First, I'd like to show a short term chart of the UUP, the ETF proxy for the US Dollar. Again, I'm showing UUP because it has trading volume associated with it.
Now that the dollar has broken higher, I fully expect it to run towards my price objectives. It's showing no signs of slowing down, in spite of its extremely overbought momentum indicators. Remember, the trend is your friend.

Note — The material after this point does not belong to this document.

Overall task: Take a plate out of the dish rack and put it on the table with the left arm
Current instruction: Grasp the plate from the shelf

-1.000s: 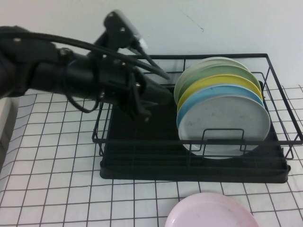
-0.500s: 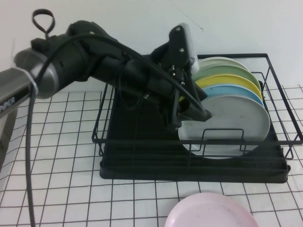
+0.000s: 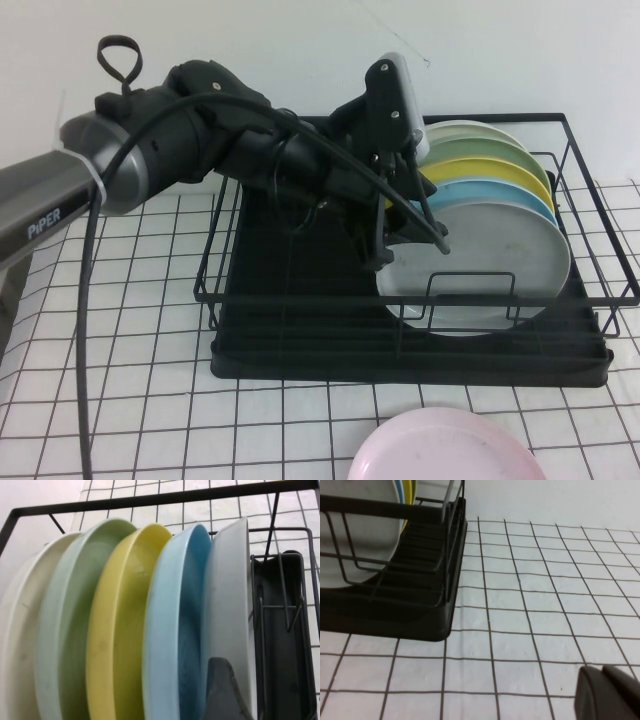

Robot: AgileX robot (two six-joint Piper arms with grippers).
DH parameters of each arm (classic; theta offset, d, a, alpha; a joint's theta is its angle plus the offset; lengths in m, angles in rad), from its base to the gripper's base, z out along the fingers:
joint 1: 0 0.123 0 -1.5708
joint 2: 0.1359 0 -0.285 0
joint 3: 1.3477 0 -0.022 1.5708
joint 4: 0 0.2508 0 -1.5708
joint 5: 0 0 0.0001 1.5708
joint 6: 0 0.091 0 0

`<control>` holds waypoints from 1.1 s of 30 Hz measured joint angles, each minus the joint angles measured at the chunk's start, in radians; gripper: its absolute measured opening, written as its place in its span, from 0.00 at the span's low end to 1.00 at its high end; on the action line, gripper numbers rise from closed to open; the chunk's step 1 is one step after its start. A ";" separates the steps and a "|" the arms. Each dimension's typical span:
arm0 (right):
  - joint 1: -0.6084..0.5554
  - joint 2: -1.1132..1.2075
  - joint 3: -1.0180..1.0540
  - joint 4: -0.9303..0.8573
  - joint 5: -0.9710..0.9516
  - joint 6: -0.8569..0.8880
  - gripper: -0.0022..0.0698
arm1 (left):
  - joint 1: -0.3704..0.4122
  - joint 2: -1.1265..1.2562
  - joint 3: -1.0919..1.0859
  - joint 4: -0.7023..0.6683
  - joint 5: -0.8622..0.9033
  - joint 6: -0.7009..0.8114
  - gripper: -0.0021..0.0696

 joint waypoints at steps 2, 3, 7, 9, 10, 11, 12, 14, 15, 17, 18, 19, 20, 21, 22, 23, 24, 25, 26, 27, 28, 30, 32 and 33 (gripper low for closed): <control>0.000 0.000 0.000 0.000 0.000 0.000 0.03 | -0.002 0.008 -0.001 -0.001 0.000 0.000 0.55; 0.000 0.000 0.000 0.000 0.000 0.000 0.03 | -0.002 0.013 -0.001 -0.003 0.000 0.000 0.55; 0.000 0.000 0.000 0.000 0.000 0.000 0.03 | -0.002 0.040 -0.001 -0.016 -0.004 0.004 0.55; 0.000 0.000 0.000 0.000 0.000 0.000 0.03 | -0.002 0.051 -0.001 -0.024 -0.008 0.005 0.55; 0.000 0.000 0.000 0.000 0.000 0.000 0.03 | -0.002 0.056 -0.001 -0.027 -0.008 0.005 0.55; 0.000 0.000 0.000 0.000 0.000 0.000 0.03 | -0.002 0.060 -0.001 -0.028 -0.010 0.005 0.55; 0.000 0.000 0.000 0.000 0.000 0.000 0.03 | -0.002 0.068 -0.001 -0.032 -0.012 0.007 0.55; 0.000 0.000 0.000 0.000 0.000 0.000 0.03 | -0.002 0.084 -0.001 -0.038 -0.017 0.009 0.55; 0.000 0.000 0.000 0.000 0.000 0.000 0.03 | -0.002 0.090 -0.001 -0.042 -0.021 0.011 0.55; 0.000 0.000 0.000 0.000 0.000 0.000 0.03 | -0.002 0.103 -0.001 -0.047 -0.031 0.023 0.55; 0.000 0.000 0.000 0.000 0.000 0.000 0.03 | -0.002 0.105 -0.001 -0.054 -0.034 0.031 0.55; 0.000 0.000 0.000 0.000 0.000 0.000 0.03 | -0.004 0.109 -0.001 -0.060 -0.039 0.042 0.54; 0.000 0.000 0.000 0.000 0.000 0.000 0.03 | -0.004 0.111 -0.001 -0.070 -0.048 0.054 0.53; 0.000 0.000 0.000 0.000 0.000 0.000 0.03 | -0.005 0.113 -0.001 -0.079 -0.057 0.059 0.50; 0.000 0.000 0.000 0.000 0.000 0.000 0.03 | -0.006 0.113 -0.001 -0.087 -0.065 0.063 0.47; 0.000 0.000 0.000 0.000 0.000 0.000 0.03 | -0.007 0.113 -0.001 -0.093 -0.075 0.067 0.41; 0.000 0.000 0.000 0.000 0.000 0.000 0.03 | -0.009 0.113 -0.001 -0.101 -0.085 0.074 0.32; 0.000 0.000 0.000 0.000 0.000 0.000 0.03 | -0.009 0.113 -0.001 -0.105 -0.094 0.076 0.24; 0.000 0.000 0.000 0.000 0.000 0.000 0.03 | -0.009 0.113 -0.001 -0.113 -0.104 0.076 0.18; 0.000 0.000 0.000 0.000 0.000 0.000 0.03 | -0.009 0.113 -0.001 -0.118 -0.111 0.076 0.17; 0.000 0.000 0.000 0.000 0.000 0.000 0.03 | -0.009 0.113 -0.001 -0.118 -0.111 0.076 0.17; 0.000 0.000 0.000 0.000 0.000 0.000 0.03 | -0.009 0.111 -0.001 -0.120 -0.109 0.064 0.17; 0.000 0.000 0.000 0.000 0.000 0.000 0.03 | -0.009 0.099 -0.001 -0.118 -0.109 0.041 0.17; 0.000 0.000 0.000 0.000 0.000 0.000 0.03 | -0.009 0.086 -0.001 -0.113 -0.111 0.020 0.17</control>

While I believe the DXY will make a run at 110 (and 29 for UUP), there is something even bigger brewing when you look at it from a long-term perspective. There has been much debate recently about whether or not the dollar has finally broken out of a 30-year downtrend, going all the way back to 1985. The point of contention has centered around whether one utilizes a logarithmic (log) chart or a standard, linear chart. To explain the difference between the two, I'll quote from the Motley Fool, as they provide a nice summary:
Linear: With a linear chart, the Y axis is structured in such a way that an equal distance along the axis represents an equal absolute change in stock price. Shifting up three spaces on the vertical axis might represent a change in stock price from $10 to $13. Shifting up another three spaces further up on the axis might represent a change in stock price from $45 to $48. Three spaces, three dollars. Every time.

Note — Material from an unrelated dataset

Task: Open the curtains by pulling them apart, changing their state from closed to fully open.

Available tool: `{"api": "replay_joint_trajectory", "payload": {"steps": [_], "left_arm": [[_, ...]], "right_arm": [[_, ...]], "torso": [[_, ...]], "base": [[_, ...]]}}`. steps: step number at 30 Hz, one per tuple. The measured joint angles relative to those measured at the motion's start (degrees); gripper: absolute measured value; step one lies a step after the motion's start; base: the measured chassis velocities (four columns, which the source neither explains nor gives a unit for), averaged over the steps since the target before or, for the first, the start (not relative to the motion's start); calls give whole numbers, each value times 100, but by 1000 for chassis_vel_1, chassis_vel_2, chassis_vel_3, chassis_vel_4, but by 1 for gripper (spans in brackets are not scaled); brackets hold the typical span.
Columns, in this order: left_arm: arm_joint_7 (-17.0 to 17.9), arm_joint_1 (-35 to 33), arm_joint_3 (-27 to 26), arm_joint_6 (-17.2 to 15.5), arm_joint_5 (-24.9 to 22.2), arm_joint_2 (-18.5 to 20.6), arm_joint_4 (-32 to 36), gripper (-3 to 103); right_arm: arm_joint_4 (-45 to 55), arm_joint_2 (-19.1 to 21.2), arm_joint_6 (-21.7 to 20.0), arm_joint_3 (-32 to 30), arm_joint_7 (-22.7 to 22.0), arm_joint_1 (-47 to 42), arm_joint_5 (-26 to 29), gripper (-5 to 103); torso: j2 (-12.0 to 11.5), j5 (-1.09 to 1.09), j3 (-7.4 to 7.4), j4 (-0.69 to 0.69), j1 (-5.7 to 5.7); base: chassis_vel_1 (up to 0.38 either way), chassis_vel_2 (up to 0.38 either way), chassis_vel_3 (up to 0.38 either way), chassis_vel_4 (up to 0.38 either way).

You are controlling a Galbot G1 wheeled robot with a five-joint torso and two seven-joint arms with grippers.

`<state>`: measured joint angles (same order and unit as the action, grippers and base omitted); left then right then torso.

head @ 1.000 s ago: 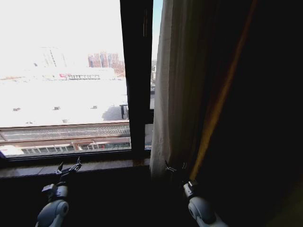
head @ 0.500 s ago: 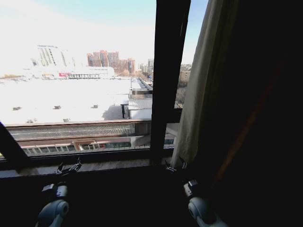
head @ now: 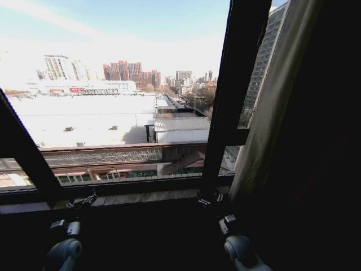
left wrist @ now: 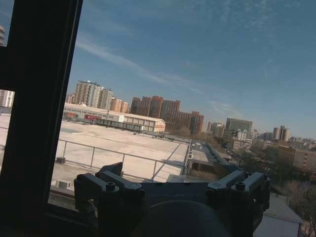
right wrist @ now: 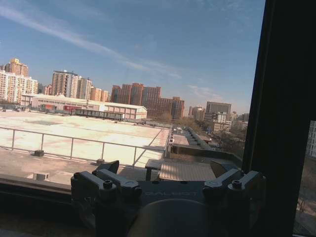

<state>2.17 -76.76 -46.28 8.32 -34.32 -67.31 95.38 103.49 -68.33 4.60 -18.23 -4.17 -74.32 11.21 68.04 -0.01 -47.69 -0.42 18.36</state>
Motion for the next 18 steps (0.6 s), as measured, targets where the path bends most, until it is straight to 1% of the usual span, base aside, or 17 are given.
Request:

Logarithmic: With a logarithmic chart, the Y axis is structured in such a way that an equal distance along it represents an equal *percentage* change. So if you move up three spaces on the vertical axis, that might represent an increase of 15% in the stock price (perhaps from $20 to $23). Shifting up another three spaces further up on the axis will represent another 15% change in the stock price, but this time perhaps from $80 to $92. Note that in the first case, the absolute price change was $3. But further up the axis, the three spaces represented an absolute price change of $12.
While this chart doesn't yet reflect today's trading, as of this writing, the DXY is right at 96. Given the fact that it had a bullish breakout on the daily chart, with a short-term price target 15% higher, I am confident that we've now seen a bullish breakout on the log chart. There is no more debate. The dollar is going higher in the long run, perhaps much higher. While the daily and weekly momentum indicators are still way overbought, that doesn't mean much when you look at long-term trends. The monthly charts above show that dollar's RSI remained in extremely overbought conditions for more than four years back in the 1980s. We've only entered overbought territory in the last 6 months so, from a historical comparison, the dollar can stay overbought for long time to come. Same goes for the MACD. On the monthly chart, the MACD is nowhere near where it was in the 1980s - again, leaving plenty of room to run.

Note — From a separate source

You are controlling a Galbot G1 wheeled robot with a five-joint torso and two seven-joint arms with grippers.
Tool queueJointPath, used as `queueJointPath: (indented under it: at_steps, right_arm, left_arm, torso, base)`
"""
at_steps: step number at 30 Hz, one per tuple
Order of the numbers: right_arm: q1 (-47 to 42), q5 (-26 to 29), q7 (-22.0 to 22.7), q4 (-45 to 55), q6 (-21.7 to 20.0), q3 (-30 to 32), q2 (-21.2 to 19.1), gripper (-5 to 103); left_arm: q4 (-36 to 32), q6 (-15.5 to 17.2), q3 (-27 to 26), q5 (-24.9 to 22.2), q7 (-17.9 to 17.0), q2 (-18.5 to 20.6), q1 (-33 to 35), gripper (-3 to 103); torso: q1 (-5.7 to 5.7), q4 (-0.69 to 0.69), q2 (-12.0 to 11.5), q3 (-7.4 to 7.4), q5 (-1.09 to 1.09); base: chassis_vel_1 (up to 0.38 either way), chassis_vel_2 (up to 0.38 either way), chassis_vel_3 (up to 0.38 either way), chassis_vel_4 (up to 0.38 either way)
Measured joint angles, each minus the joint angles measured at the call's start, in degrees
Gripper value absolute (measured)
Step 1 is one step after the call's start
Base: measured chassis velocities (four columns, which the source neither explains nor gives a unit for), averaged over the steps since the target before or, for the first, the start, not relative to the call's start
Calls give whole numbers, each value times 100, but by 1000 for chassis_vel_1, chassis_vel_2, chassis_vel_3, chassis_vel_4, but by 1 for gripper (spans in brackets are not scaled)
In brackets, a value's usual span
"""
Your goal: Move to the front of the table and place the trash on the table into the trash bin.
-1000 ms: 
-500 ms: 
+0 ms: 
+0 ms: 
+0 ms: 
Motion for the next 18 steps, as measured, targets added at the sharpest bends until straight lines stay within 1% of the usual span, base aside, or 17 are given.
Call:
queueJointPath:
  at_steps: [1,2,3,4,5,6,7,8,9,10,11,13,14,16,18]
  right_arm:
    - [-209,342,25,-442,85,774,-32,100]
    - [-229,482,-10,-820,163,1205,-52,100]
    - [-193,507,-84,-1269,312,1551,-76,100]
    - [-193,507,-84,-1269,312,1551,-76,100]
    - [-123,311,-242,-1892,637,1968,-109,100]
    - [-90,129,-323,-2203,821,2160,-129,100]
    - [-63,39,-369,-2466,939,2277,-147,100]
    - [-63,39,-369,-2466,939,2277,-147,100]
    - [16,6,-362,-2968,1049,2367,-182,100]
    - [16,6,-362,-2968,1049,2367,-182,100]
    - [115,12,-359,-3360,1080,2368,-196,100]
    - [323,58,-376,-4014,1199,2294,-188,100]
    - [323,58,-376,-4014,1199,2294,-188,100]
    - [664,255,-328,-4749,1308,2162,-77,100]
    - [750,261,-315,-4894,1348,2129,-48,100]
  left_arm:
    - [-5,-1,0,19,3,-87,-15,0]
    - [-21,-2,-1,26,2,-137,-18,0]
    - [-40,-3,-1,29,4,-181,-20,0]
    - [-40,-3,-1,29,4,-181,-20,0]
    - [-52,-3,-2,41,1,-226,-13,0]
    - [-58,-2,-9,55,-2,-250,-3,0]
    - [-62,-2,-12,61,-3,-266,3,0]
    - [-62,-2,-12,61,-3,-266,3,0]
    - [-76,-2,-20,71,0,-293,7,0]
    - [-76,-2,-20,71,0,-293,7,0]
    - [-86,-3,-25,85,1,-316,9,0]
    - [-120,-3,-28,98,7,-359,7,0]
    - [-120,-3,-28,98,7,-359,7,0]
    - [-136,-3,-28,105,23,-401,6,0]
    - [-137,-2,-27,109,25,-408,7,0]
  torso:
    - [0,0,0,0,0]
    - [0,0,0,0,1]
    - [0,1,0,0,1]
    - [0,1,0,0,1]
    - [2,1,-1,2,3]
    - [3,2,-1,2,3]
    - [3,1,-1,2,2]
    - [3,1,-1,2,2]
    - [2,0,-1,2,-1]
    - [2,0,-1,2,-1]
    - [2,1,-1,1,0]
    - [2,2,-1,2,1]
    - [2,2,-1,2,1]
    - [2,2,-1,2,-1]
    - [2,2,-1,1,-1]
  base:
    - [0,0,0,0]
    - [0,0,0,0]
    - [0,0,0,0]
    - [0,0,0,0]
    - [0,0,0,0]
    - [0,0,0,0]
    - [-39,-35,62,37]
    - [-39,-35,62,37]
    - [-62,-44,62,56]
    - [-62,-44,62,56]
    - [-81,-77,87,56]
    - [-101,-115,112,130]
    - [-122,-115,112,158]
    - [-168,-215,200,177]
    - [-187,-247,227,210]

There are tons of consequences, both positive and negative, to having such a strong dollar, particularly as the world's reserve currency. Remember, currencies are valued relative to one another so dollar strength equals corresponding weakness in the currencies against which it's measured (Euro, Yen, Pound, CAD, Krona, and Swiss Franc). Also, if the Fed actually raises interest rates in a few months like they keep threatening to do, it's only going to add fuel to dollar's rally.
A part of me seriously doubts that the Fed is going to actually raise rates. We've seen central banks around the world slashing interest rates for the past year, which, of course, is a stimulative action. They wouldn't be cutting rates if economic activity was strong and growing. So why would the US Fed raise rates when 1) the dollar has been so strong and is poised to go higher and 2) worldwide economic activity is stagnating to the point that other central banks have been aggressively cutting rates? It would be economic suicide, in my humble opinion, to raise rates in this kind of environment.
But what the hell do I know? I'm just a chart guy.